Stalk away MrsC! We all need a cheering section.


----------



## 28329

Why would we mind MrsC? You're a little ray of sunshine!


----------



## divinebliss

You can put me down for Father's Day 6/17 AF due on 14th but she was two days late this cycle. Good luck ladies!!!


----------



## MrsChaffin

Hi everyone!! I'm brand new here to BnB :) Can I be added to June 4th? TTC #1, it's my first cycle off birth control pills that I've actually ovulated!! Good luck everyone bring on the :bfp: !!!


----------



## onebumpplease

So, I've been waiting to O, I'm not sure if I have yet. If FF is correct and AF stayed away I'll be testing the 1st, but I'm not convinced I have, so won't give a testing date till I know for sure.


----------



## meli1981

hello everyone! finally on to the june thread, boo! af just came, so ill be testing on about the 25th. if it changes ill let you know, thanks!


----------



## CherylC3

Hi I'm now in the 2ww 1dpo can u put me down for 3rd June please? BABYDUST lades...xx


----------



## 28329

Good luck ladies! Looking forward to the june bfp's.


----------



## stargazer01

Welcome to June testing and good luck to:

divinebliss
MrsChaffin
meli1981
CherylC3

:dust:


----------



## stargazer01

onebumpplease, let me know when you get your testing date! :)


----------



## Vegan mum

Hi! Not sure how this all works but my test date is June 1st! Hope you're all well (or a bit morning sick ;)) :dust:


----------



## LeahMSta

Hi all.
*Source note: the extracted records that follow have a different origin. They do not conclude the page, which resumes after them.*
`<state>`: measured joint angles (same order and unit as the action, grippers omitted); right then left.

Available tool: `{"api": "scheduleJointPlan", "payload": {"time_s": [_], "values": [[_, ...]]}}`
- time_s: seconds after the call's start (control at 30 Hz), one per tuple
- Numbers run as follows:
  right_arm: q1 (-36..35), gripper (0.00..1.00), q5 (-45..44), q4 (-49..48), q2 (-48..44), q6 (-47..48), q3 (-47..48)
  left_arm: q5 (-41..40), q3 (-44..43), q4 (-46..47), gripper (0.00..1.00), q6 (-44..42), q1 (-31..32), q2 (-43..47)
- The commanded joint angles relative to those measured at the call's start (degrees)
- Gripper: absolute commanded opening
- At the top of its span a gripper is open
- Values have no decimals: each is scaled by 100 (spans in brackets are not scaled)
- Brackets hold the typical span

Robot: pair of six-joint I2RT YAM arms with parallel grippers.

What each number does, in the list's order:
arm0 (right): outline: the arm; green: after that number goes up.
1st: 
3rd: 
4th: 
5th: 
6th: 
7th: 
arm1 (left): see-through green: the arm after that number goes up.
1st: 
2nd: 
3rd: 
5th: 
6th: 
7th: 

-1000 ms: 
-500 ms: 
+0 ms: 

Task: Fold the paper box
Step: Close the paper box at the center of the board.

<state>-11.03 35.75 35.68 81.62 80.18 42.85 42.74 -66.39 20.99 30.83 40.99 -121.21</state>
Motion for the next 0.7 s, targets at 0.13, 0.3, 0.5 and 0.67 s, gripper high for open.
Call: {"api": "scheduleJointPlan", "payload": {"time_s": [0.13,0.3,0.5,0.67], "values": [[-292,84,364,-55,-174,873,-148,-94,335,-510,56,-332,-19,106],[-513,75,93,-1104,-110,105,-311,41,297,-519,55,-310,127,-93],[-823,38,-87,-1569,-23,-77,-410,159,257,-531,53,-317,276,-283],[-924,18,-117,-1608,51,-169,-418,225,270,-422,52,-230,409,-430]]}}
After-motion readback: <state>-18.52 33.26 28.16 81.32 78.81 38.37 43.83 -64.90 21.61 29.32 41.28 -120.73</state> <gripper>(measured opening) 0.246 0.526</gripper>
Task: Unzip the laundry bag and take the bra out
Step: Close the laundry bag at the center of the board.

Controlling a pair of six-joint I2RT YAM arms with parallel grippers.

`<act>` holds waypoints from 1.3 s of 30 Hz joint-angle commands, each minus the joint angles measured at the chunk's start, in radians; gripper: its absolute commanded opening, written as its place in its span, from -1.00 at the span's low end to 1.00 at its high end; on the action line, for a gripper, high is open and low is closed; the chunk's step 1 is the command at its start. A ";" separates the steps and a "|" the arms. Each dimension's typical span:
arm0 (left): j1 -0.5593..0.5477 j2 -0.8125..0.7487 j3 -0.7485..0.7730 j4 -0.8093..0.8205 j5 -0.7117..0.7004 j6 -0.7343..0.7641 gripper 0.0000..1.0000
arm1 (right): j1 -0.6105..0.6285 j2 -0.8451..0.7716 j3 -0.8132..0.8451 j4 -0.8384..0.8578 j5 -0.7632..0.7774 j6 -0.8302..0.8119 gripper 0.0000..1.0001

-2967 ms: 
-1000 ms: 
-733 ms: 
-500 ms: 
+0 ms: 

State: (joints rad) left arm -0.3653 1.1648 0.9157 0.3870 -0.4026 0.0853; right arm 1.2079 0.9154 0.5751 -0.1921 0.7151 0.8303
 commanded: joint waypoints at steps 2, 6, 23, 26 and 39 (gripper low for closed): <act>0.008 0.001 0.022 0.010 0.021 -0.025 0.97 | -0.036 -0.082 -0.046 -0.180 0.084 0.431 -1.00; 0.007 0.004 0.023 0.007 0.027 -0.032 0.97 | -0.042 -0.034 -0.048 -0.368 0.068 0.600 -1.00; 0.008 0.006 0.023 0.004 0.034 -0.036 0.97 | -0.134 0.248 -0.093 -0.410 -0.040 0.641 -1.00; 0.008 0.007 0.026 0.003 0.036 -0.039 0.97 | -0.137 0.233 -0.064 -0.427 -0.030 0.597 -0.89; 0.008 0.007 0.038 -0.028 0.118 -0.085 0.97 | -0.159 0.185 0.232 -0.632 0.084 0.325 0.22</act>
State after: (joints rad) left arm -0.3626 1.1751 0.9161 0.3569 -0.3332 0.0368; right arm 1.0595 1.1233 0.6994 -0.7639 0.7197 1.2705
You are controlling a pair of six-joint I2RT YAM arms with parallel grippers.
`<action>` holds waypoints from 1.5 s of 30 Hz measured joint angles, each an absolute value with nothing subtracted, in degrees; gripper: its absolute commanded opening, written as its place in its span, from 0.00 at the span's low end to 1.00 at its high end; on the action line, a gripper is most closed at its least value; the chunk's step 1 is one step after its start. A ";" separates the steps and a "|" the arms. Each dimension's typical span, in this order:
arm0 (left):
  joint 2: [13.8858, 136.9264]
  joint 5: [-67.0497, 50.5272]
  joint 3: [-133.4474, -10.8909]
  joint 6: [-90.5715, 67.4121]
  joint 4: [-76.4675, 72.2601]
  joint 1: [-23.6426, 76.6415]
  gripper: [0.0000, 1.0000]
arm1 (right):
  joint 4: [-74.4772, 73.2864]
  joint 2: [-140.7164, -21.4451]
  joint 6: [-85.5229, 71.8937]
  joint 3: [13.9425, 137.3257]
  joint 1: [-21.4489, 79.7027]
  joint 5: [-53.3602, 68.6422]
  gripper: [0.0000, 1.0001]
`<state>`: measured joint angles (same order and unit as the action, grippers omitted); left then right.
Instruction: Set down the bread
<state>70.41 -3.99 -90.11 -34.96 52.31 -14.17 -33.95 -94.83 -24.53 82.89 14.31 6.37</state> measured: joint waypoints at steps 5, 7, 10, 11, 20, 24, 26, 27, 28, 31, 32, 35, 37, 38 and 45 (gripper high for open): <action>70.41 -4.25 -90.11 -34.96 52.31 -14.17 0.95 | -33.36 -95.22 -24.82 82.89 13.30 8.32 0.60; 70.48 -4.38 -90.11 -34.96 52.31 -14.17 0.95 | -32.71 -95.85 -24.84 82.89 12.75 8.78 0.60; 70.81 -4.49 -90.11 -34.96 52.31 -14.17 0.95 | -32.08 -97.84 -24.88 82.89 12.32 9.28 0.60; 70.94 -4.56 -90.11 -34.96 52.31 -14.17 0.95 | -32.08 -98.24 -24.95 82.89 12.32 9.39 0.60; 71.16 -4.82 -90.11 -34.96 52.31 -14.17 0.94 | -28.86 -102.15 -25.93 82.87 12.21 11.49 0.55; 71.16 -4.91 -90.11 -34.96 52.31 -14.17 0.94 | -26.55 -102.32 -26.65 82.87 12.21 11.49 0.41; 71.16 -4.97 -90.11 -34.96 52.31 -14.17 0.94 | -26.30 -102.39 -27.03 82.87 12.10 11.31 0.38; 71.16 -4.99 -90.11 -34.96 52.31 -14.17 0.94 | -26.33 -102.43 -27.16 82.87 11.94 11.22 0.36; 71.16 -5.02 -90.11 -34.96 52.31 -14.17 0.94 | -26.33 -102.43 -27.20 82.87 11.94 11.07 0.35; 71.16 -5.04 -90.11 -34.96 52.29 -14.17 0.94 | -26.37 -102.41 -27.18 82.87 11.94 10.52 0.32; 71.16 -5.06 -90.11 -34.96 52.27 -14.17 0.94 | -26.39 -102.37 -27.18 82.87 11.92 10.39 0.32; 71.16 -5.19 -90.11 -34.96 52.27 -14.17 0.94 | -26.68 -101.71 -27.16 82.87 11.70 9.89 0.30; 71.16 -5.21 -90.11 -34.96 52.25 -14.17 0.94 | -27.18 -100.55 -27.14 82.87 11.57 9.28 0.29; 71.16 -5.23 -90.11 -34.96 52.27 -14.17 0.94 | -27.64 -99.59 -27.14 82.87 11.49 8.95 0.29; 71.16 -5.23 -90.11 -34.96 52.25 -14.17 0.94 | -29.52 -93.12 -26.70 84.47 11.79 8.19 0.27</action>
I am back and done being mopey. Put me in for the 16th. It's also my birthday. I'm hoping to stick to my promise not to poas before then.


----------



## stargazer01

Welcome to the June testing thread!

Vegan mum
LeahMSta

Good Luck!!!
:dust:


----------



## lorojovanos

Hi Ladies, I'm not quite sure of my testing date yet, will let you know. I took Clomid May 15-19, CD 3-7. So depending when I do ovulate, I'm hoping I will be able to test in June:)


----------



## Goldenpanther

3rd june 4 me ;)


----------



## Becyboo__x

Could you add me to the 2nd please :D!


----------



## stargazer01

Goldenpanther
becyboo__x

Good Luck testing in June!!!

:dust:


----------



## charliekay

hi can i join please, AF due on the 27th of may but she likes to play games with me and sometimes turns up a week late! so im only gunna test if she hasnt shown up by the 2nd of june!! xx


----------



## stargazer01

charliekay said:


> hi can i join please, AF due on the 27th of may but she likes to play games with me and sometimes turns up a week late! so im only gunna test if she hasnt shown up by the 2nd of june!! xx

Welcome! Good Luck!! :)


----------



## sequeena

Scratch me out for this month. My mother is extremely ill in hospital so TTC is the furthest thing from my mind.


----------



## Heather11

I'm testing June 4th!! Add me please!!!! =-)


----------



## stargazer01

sequeena said:


> Scratch me out for this month. My mother is extremely ill in hospital so TTC is the furthest thing from my mind.

I'm so sorry to hear about your mother! :hugs: Hope she gets well soon.


----------



## stargazer01

Heather11 said:


> I'm testing June 4th!! Add me please!!!! =-)

Welcome!! Good Luck! 
:dust:


----------



## LeahMSta

> Scratch me out for this month. My mother is extremely ill in hospital so TTC is the furthest thing from my mind.

:hugs: So sorry sequeena I hope everything turns out ok. :flower:


----------



## kraftykoala

Hello ladies! I'll be testing in June but not sure when yet as my cycles have been a bit erratic lately. Taking 100mg soy this month in the hopes I'll ovulate a bit earlier!


----------



## littlemisscie

How's everyone doing so far :)


----------



## RockNRollBaby

Count me in please! The plan is to begin testing June 15th, by that time AF will be a few days late :) Been doing SMEP, so I am verrry hopeful it will work this cycle. Baby dust to all!


----------



## mrs n

can you put me down for the 3rd of june please x


----------



## 28329

I'm sooo close to ovulation. Once ovulation is confirmed on ff my testing date may change :)


----------



## lorojovanos

Good morning ladies! I woke up w Fertile Day 2!!!!! I'm right on track to ovulate on Sunday! I woke up this am, and woke my OH up to BD, but he saw the clock and jumped out of bed; he'd slept in:( I'm hell bent and determined for tonight. 
Anyone have opinions on the frequency of sex?


----------



## kaychiro

Please add me for June 1!


----------



## stargazer01

Welcome to the thread, and good luck testing! 

RockNRollBaby
mrsn
kaychiro

:dust:


----------



## Moorebetter

lorojovanos said:


> Good morning ladies! I woke up w Fertile Day 2!!!!! I'm right on track to ovulate on Sunday! I woke up this am, and woke my OH up to BD, but he saw the clock and jumped out of bed; he'd slept in:( I'm hell bent and determined for tonight.
> Anyone have opinions on the frequency of sex?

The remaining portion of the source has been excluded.